On 28 October 2018, Galleria Lia Rumma in Naples presents Fugit Amor, a new solo exhibition by Anselm Kiefer, marking the artist’s return to the city.
Anselm Kiefer’s message to us seems to be that love flees and plays with time and history. At the end of the nineteenth century, Auguste Rodin made many copies of his famous sculpture Fugit Amor – a man embracing a woman, who appear to be drawn along together by an invisible current. The first version was the one destined for an unfinished work, The Gates of Hell. Kiefer has chosen this as a sort of guiding spirit in his new exhibition project designed for the spaces of the Lia Rumma gallery, and it accompanies us through themes and leitmotifs of his work, on a discontinuous chronological journey through a past and a present that are deliberately jumbled together.
Last year, Kiefer entered into one of his original long-distance poetic dialogues with Rodin, exhibiting at the Musée Rodin in Paris, where he declared: “I always feel guilty about painting something reassuring. Great artists are iconoclasts. I know that everything I take on also contains the negation of itself.” The act of creation is an ever-evolving process for the German artist, who works like a prophet-alchemist, never ceasing to seek out new forms to contrast with the old. A forever unfinished process to which he returns, like Rodin to his sculptures. Step by step, from the first stage of decomposition of ignoble matter all the way to the attainment of the philosopher’s stone. And it is from here that we embark on our epistemological journey through the many works dotted around the various rooms of the gallery, filled with history and stories at times forgotten, coming up against the essence of love, which may perhaps be found here and everywhere.

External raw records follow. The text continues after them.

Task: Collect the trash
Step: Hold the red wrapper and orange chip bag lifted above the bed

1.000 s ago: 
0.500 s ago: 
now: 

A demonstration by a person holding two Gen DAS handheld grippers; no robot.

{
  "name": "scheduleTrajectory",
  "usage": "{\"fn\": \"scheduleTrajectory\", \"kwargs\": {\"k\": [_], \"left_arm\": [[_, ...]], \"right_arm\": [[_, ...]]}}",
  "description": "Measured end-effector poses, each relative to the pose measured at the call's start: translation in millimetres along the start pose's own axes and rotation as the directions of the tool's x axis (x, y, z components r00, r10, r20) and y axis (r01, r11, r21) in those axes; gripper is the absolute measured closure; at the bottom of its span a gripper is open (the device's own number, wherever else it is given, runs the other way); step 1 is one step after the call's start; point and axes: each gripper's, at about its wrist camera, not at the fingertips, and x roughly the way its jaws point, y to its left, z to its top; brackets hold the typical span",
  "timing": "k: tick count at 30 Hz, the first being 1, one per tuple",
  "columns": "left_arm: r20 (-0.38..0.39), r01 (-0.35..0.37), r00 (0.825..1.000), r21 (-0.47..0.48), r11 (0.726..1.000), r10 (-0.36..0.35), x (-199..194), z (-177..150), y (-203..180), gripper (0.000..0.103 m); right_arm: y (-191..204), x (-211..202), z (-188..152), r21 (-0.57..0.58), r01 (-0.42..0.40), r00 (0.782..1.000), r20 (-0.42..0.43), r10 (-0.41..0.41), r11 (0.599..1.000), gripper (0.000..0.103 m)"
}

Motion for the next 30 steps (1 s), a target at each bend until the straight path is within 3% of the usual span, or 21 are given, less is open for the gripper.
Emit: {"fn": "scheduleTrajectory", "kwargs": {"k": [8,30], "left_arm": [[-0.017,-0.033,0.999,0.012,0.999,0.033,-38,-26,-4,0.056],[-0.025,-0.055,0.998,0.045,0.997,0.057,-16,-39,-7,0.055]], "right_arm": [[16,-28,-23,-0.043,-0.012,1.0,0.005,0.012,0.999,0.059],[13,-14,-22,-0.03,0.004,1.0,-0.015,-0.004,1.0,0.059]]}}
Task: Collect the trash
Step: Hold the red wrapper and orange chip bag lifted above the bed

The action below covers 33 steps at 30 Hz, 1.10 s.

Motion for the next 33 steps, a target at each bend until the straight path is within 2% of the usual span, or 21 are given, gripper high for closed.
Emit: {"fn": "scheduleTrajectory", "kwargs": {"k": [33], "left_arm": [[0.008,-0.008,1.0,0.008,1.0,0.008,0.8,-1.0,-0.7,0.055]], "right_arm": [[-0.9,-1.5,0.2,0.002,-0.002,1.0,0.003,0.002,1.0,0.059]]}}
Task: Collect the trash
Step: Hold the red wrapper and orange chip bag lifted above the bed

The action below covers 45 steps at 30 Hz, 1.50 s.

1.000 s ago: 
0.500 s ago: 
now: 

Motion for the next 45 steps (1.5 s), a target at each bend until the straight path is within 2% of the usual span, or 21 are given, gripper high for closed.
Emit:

In the large room there are a number of vitrines that, like time capsules, contain organic and other materials, such as ash, iron, lead, leaves, terracotta, flowers, and plants. These are all open to interpretation from the inside outwards. “The glass of the vitrines”, says Kiefer, “is a sort of semi-permeable skin that links art to the outside world in a dialectic relationship.” The artist has imagined a sequence of connections between the objects in the vitrines, which are as though suspended in limbo, midway between what they were and what they will become. Glass boxes tell stories inspired by the Old and New Testament, as in the case of Thermutis – Moses, aperiatur terra et germinet salvatorem. But there are also mysterious renderings of ancient myths. As he has often stated, the artist sees no difference between myth and history. The result is a landscape of poetic ruins that do not entirely reproduce any particular past, but allude to a whole series of pasts – as theorised by Marc Augé, who talks of a pure time without history.
The exhibition ends with two paintings – Aino and Vainamoinen verliert Aino – inspired by the Finnish epic chivalric poem Kalevala, written in 1835 by Elias Lönnrot. The canvases contain passages and names of some of the protagonists (the old vate Väinämöinen and the young Aino) of this national epic which, although centred on the constitutive identity of the Finnish community, embraces universal historical, mythological and religious themes dear to the German artist.